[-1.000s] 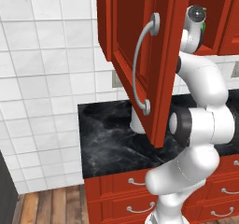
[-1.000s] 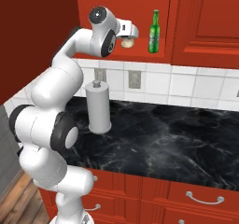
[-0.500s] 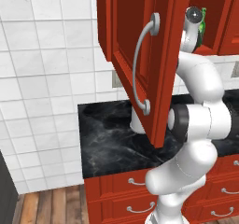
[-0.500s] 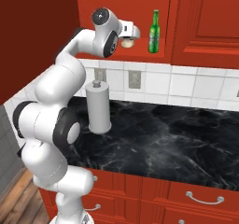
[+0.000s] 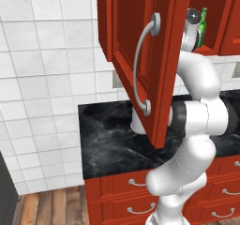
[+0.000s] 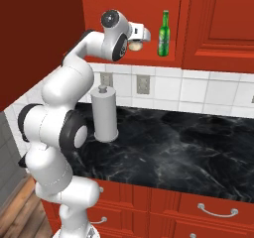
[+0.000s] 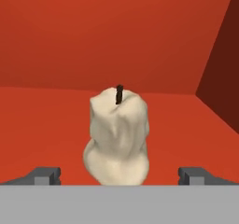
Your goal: Get the candle and the beer from the cabinet and move them to the dining counter.
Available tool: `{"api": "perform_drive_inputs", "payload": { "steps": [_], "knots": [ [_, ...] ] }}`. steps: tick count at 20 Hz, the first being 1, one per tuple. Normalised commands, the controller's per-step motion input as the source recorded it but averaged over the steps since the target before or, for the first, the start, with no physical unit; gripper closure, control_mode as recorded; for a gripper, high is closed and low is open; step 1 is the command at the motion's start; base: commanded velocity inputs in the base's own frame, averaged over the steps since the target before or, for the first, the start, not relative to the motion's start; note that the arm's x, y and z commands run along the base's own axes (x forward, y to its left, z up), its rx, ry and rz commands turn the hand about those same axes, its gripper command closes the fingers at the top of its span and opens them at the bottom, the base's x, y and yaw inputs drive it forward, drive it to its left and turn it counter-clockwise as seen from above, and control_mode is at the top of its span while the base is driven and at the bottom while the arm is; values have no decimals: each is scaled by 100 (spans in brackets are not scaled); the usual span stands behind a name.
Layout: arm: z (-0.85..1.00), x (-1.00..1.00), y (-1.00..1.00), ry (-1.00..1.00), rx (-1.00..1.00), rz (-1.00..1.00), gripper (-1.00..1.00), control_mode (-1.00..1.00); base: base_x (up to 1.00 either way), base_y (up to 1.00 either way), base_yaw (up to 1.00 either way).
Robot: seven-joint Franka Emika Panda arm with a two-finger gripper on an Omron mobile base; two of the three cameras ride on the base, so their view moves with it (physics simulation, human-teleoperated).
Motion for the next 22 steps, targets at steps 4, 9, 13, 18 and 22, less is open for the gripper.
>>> {"api": "perform_drive_inputs", "payload": {
  "steps": [4, 9, 13, 18, 22],
  "knots": [
    [-3, 15, -5, 0, 0, 0, -100, -100, 0, 0, 0],
    [-6, 16, -1, 0, 0, 0, -100, -100, 0, 0, 0],
    [-5, 17, 0, 0, 0, 0, -100, -100, 0, 0, 0],
    [-4, 18, 0, 0, 0, 0, -100, -100, 0, 0, 0],
    [0, 13, 0, 0, 0, 0, -100, -100, 0, 0, 0]
  ]
}}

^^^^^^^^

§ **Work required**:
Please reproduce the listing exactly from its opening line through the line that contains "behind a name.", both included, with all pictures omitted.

§ **Solution for this problem**:
[-1.000s] 
[-1.000s] 
[-0.500s] 
[-0.500s] 
[+0.000s] 
[+0.000s] 
[+0.000s] 
Your goal: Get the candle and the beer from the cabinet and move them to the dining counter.
Available tool: `{"api": "perform_drive_inputs", "payload": { "steps": [_], "knots": [ [_, ...] ] }}`. steps: tick count at 20 Hz, the first being 1, one per tuple. Normalised commands, the controller's per-step motion input as the source recorded it but averaged over the steps since the target before or, for the first, the start, with no physical unit; gripper closure, control_mode as recorded; for a gripper, high is closed and low is open; step 1 is the command at the motion's start; base: commanded velocity inputs in the base's own frame, averaged over the steps since the target before or, for the first, the start, not relative to the motion's start; note that the arm's x, y and z commands run along the base's own axes (x forward, y to its left, z up), its rx, ry and rz commands turn the hand about those same axes, its gripper command closes the fingers at the top of its span and opens them at the bottom, the base's x, y and yaw inputs drive it forward, drive it to its left and turn it counter-clockwise as seen from above, and control_mode is at the top of its span while the base is driven and at the bottom while the arm is; values have no decimals: each is scaled by 100 (spans in brackets are not scaled); the usual span stands behind a name.

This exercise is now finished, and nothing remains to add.